# [Directions]
Keep only the lines that hold the string "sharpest", filtering out the rest of the entries below.

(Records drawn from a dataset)
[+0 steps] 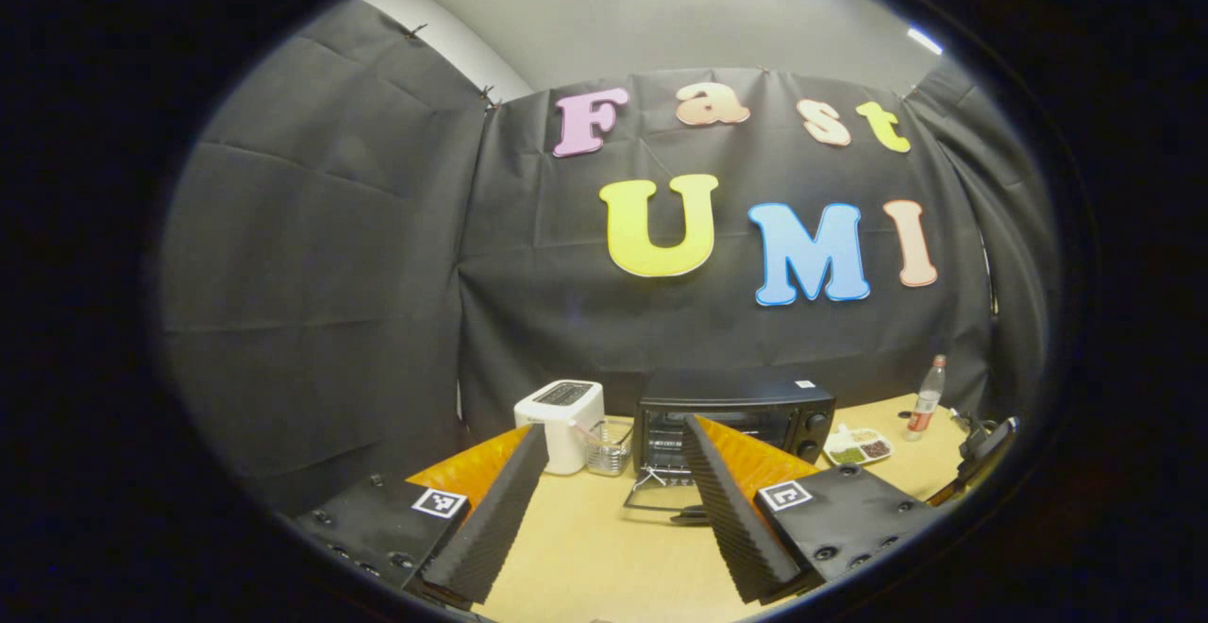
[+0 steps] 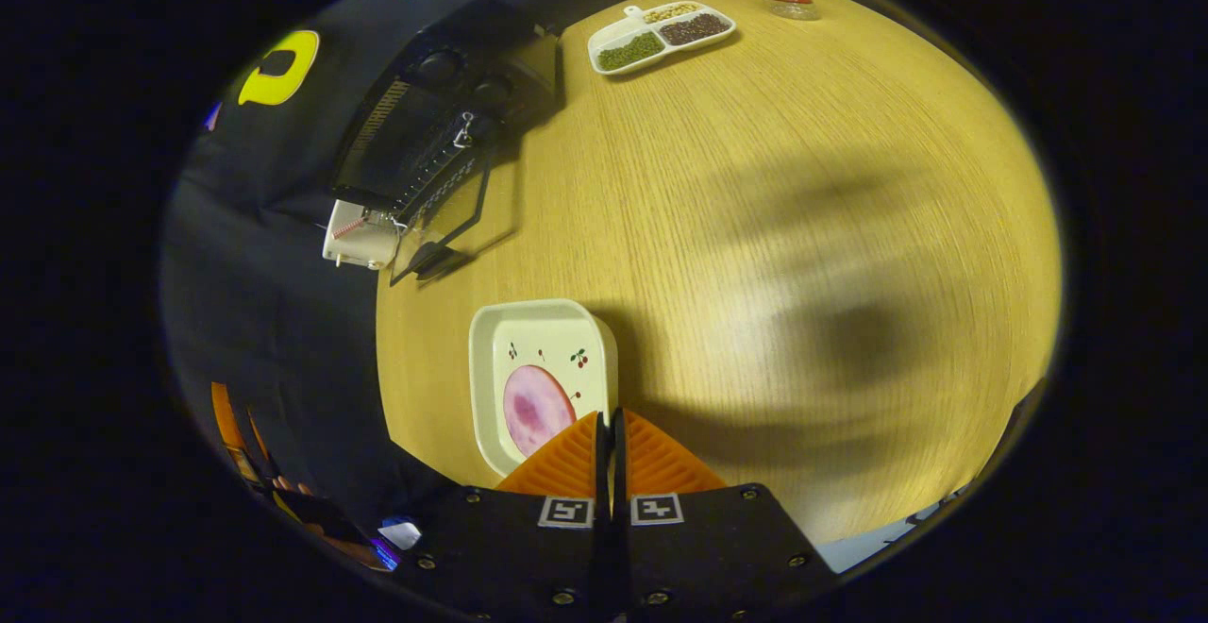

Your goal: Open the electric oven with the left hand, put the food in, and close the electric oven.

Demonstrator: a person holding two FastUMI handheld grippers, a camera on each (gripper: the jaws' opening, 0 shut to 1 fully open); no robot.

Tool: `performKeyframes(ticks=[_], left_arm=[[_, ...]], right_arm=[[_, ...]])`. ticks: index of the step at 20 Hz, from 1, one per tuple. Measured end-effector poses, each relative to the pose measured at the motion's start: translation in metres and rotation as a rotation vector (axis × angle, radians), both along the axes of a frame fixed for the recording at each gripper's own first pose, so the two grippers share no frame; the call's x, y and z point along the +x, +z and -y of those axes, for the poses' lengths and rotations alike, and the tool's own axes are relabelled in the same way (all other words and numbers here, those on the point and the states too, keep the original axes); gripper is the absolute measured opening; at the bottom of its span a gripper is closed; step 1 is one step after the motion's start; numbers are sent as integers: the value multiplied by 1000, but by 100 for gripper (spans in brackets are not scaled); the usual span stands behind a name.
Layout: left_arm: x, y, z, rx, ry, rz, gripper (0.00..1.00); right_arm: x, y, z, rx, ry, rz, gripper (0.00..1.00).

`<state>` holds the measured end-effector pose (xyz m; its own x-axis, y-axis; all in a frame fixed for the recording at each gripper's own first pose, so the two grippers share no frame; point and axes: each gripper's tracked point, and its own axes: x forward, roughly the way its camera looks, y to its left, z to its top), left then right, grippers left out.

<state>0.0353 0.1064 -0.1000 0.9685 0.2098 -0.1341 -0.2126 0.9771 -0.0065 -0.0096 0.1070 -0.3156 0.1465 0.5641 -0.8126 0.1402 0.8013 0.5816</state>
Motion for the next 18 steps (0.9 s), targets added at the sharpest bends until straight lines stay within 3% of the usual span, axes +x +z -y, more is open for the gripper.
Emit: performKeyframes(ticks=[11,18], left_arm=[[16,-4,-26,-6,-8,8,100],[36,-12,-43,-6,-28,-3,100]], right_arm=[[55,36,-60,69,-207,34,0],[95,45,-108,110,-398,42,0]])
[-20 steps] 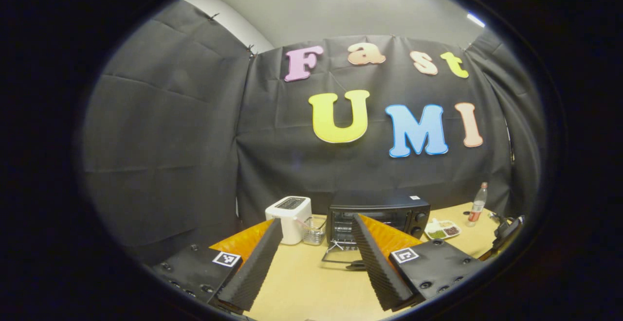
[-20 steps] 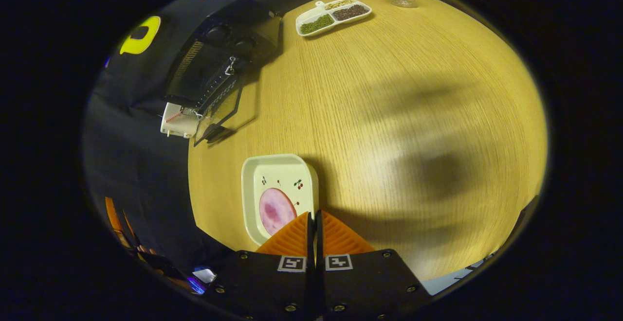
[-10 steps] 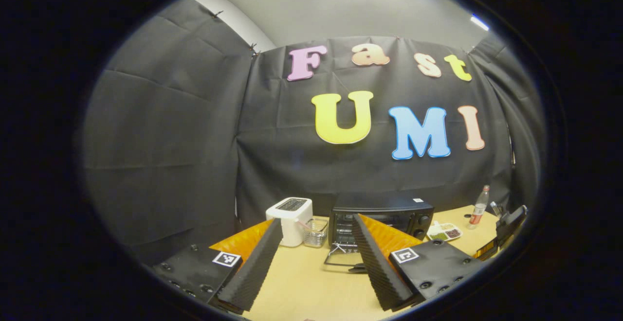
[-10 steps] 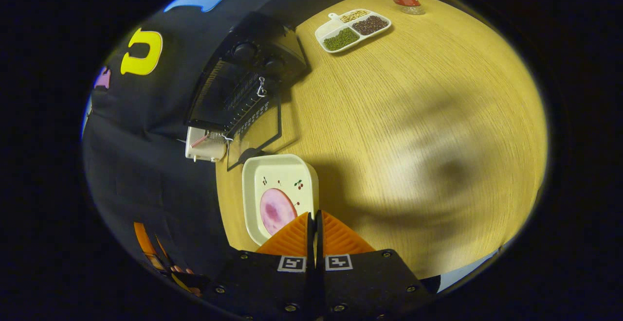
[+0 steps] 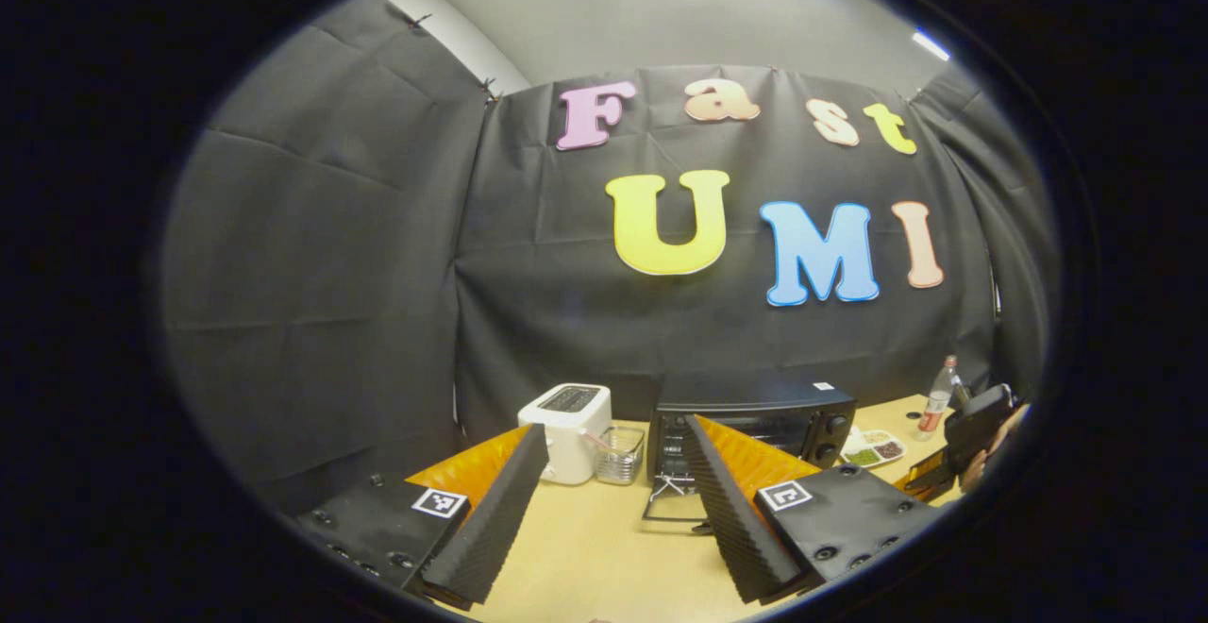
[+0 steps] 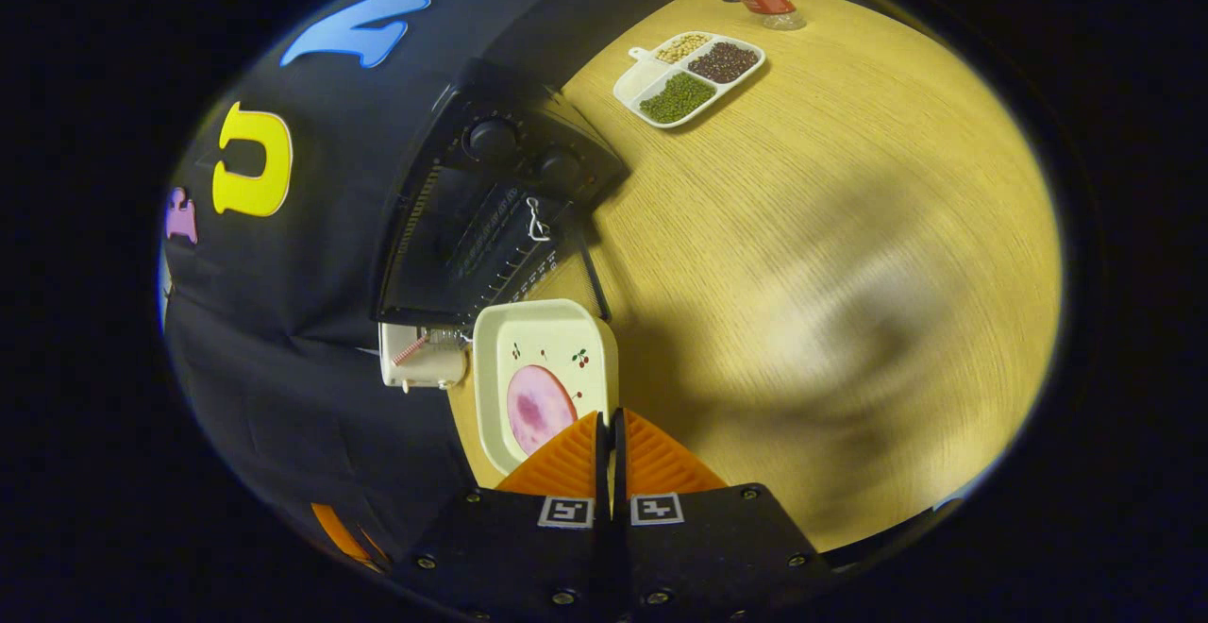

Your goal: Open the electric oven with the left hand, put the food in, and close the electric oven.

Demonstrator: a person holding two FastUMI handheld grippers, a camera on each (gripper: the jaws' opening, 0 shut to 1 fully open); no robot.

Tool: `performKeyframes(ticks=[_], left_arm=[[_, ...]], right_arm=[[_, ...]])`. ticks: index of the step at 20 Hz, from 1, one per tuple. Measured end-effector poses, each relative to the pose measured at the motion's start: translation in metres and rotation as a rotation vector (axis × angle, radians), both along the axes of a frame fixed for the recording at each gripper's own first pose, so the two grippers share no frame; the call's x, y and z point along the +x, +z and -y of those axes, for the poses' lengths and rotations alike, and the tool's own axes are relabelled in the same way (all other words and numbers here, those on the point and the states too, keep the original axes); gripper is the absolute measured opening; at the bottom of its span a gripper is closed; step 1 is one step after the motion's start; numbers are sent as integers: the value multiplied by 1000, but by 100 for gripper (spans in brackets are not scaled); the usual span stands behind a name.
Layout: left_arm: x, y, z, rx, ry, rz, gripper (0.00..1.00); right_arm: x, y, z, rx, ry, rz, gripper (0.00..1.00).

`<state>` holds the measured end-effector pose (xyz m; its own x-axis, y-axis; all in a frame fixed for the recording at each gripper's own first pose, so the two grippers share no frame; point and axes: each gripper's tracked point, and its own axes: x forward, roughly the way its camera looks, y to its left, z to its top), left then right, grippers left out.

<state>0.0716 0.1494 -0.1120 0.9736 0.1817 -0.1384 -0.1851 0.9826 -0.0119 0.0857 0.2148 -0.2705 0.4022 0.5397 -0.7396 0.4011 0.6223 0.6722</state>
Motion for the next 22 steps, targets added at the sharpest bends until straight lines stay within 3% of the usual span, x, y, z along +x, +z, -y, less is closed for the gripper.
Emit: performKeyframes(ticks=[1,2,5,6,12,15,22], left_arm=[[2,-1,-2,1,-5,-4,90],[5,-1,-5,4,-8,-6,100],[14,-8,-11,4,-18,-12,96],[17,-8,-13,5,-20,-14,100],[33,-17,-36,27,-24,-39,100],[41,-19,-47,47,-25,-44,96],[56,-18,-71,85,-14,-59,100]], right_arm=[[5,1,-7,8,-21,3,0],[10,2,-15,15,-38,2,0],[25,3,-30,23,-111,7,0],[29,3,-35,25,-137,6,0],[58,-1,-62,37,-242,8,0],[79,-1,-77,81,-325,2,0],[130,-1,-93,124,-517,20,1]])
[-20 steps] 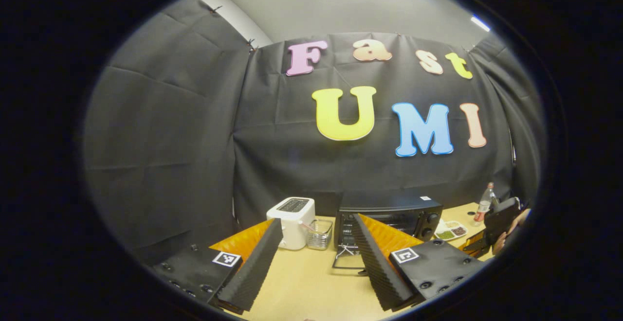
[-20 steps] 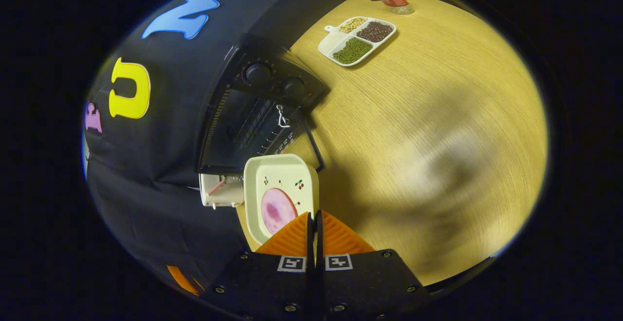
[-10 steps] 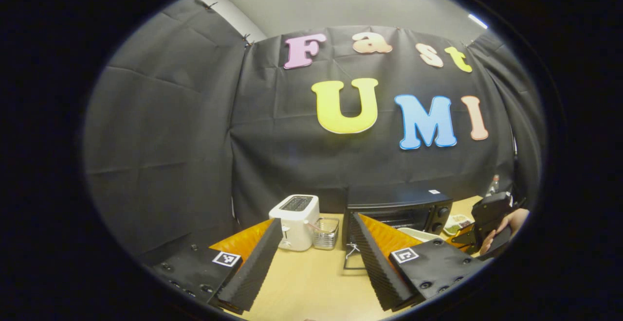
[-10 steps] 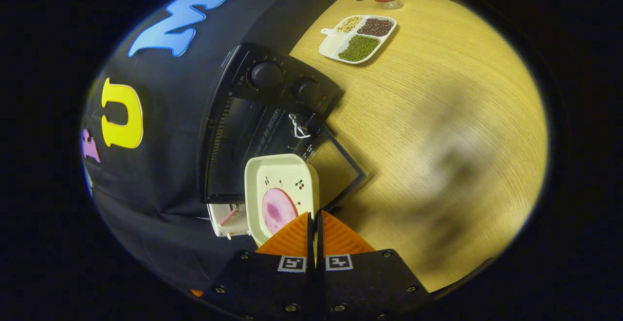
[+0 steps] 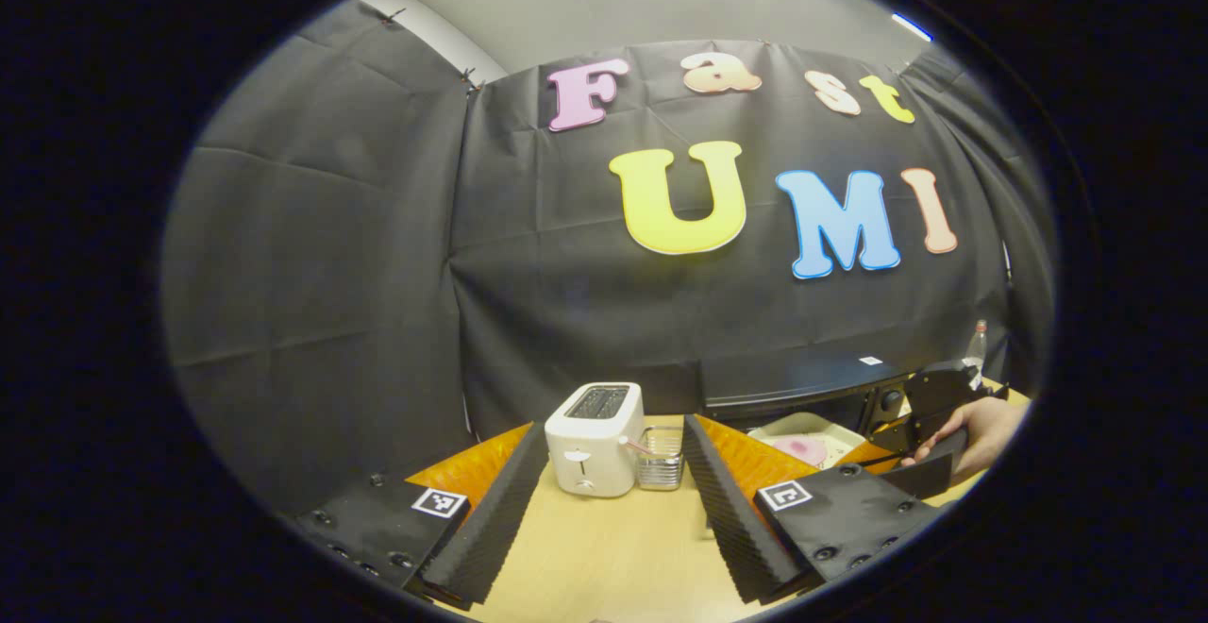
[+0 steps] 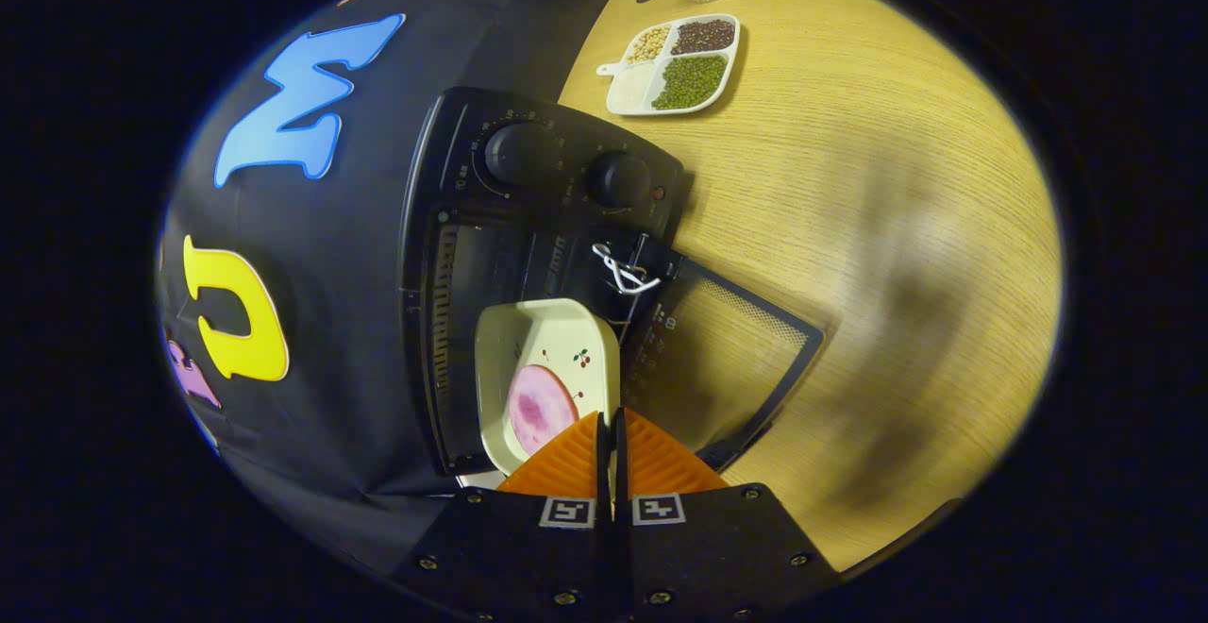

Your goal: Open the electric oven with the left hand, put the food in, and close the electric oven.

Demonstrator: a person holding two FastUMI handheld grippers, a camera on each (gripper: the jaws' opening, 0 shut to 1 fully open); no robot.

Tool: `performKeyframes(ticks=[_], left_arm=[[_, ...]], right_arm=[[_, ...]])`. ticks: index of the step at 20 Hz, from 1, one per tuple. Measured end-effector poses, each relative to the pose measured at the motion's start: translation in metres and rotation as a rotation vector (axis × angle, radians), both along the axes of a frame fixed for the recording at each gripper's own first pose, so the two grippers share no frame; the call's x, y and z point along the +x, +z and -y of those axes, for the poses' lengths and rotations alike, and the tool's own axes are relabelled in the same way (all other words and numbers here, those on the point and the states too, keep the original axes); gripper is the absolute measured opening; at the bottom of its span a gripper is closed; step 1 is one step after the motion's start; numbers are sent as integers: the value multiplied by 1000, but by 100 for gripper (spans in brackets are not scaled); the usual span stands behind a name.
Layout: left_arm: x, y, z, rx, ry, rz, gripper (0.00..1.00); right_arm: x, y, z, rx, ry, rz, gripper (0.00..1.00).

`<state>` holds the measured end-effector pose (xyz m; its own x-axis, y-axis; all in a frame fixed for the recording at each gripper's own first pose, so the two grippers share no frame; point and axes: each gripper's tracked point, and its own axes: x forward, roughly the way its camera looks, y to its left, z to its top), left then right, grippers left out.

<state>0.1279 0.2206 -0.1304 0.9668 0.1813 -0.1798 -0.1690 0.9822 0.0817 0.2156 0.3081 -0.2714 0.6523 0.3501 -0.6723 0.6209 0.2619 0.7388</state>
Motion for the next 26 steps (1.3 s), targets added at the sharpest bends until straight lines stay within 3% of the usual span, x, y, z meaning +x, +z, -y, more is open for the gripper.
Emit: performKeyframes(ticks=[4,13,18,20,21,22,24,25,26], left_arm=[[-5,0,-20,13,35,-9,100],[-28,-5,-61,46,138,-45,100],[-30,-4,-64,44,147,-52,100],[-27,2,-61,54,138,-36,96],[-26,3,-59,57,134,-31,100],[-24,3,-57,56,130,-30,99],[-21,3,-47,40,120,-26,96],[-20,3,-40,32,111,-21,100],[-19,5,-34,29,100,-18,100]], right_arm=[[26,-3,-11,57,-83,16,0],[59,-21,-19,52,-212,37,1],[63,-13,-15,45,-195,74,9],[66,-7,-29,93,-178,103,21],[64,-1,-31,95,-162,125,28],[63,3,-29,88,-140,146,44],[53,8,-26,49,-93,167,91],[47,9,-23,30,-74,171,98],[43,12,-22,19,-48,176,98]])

# [Written answer]
Motion for the next 18 steps (0.9 s), targets added at the sharpest bends until straight lines stay within 3% of the usual span, axes +x +z -y, more is open for the gripper.
Motion for the next 22 steps, targets added at the sharpest bends until straight lines stay within 3% of the usual span, x, y, z along +x, +z, -y, less is closed for the gripper.
Motion for the next 26 steps (1.3 s), targets added at the sharpest bends until straight lines stay within 3% of the usual span, x, y, z meaning +x, +z, -y, more is open for the gripper.

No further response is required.